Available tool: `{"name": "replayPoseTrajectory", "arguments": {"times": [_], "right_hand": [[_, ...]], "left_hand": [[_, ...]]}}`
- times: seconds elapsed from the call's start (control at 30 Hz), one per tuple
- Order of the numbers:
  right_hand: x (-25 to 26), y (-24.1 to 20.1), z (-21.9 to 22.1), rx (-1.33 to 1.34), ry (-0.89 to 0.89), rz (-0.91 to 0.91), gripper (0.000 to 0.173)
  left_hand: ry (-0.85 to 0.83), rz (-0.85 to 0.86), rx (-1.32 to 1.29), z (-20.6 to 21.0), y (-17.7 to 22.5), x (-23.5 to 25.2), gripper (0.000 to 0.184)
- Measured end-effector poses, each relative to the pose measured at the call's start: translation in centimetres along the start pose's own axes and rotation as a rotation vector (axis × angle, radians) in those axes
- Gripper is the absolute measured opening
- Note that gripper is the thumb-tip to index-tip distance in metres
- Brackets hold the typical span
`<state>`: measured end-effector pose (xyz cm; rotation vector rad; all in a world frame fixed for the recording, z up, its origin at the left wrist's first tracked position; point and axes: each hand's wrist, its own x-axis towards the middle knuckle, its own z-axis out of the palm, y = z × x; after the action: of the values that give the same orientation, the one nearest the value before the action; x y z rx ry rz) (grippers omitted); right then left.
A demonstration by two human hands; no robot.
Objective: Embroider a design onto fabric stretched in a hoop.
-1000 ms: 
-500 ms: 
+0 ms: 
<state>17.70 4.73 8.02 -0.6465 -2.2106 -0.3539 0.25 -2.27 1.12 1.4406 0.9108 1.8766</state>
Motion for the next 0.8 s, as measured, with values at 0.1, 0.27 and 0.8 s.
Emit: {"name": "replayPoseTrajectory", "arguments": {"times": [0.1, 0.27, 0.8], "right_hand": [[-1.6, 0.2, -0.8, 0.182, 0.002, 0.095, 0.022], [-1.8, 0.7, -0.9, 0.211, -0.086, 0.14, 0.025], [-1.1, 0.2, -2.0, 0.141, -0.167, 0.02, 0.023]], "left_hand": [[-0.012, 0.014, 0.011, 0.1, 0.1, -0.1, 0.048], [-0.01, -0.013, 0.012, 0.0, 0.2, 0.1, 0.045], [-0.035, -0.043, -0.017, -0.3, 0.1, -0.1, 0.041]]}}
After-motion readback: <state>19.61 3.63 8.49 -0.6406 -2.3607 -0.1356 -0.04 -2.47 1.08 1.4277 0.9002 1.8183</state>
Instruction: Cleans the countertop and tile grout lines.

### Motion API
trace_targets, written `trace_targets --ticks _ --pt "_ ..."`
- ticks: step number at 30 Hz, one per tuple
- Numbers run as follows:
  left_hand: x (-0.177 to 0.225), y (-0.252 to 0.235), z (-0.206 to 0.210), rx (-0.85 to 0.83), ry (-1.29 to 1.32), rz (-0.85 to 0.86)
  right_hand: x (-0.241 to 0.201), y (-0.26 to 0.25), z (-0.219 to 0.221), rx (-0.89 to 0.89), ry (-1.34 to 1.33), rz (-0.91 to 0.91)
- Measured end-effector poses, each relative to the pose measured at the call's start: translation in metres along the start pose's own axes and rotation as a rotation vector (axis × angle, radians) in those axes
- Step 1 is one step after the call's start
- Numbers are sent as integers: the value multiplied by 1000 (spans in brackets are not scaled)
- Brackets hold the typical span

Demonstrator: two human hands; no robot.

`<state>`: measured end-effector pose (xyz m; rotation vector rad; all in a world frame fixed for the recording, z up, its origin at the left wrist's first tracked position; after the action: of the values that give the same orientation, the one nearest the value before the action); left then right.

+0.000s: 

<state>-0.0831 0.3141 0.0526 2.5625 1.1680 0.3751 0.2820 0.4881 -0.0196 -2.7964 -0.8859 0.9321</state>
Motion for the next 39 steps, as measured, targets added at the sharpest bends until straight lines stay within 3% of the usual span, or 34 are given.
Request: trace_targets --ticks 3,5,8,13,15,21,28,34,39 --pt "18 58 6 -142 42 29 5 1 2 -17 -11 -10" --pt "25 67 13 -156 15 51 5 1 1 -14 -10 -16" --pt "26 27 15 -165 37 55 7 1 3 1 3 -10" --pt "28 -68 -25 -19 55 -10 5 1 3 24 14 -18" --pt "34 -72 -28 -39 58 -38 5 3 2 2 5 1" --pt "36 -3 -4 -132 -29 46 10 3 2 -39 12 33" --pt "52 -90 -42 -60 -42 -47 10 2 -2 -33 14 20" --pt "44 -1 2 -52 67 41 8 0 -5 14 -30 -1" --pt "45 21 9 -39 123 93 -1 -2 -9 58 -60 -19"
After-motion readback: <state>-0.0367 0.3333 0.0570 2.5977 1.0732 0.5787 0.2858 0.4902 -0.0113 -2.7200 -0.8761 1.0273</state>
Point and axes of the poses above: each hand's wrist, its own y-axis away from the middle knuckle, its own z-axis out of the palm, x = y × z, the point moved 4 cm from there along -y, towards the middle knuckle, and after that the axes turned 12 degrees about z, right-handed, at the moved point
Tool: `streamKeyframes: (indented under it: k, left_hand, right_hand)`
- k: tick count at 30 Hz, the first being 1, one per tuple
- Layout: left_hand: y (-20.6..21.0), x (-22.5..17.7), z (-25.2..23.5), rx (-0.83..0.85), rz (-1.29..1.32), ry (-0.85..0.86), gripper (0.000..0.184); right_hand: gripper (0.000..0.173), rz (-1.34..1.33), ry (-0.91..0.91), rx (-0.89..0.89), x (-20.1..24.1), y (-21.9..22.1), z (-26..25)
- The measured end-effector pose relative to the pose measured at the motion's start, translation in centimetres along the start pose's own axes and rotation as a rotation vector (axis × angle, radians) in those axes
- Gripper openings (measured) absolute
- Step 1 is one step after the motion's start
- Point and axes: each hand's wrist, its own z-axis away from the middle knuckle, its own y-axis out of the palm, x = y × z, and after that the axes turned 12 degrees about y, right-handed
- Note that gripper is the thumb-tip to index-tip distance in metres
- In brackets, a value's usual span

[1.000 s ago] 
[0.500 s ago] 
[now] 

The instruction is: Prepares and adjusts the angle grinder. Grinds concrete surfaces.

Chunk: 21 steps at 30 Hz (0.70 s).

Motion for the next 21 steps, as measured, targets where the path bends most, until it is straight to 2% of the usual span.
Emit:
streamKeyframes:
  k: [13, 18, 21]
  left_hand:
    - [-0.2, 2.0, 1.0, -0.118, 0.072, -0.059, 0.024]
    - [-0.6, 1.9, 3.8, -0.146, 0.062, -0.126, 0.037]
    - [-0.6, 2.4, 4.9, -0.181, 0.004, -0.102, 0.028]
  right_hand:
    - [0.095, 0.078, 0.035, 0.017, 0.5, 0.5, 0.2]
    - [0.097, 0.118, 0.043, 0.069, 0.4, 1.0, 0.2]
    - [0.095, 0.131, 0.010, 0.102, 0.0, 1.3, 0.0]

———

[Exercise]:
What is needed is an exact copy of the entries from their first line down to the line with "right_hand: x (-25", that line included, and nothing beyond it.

[Exercise response]:
Available tool: `{"name": "replayPoseTrajectory", "arguments": {"times": [_], "right_hand": [[_, ...]], "left_hand": [[_, ...]]}}`
- times: seconds elapsed from the call's start (control at 30 Hz), one per tuple
- Order of the numbers:
  right_hand: x (-25 to 26), y (-24.1 to 20.1), z (-21.9 to 22.1), rx (-1.33 to 1.34), ry (-0.89 to 0.89), rz (-0.91 to 0.91), gripper (0.000 to 0.173)

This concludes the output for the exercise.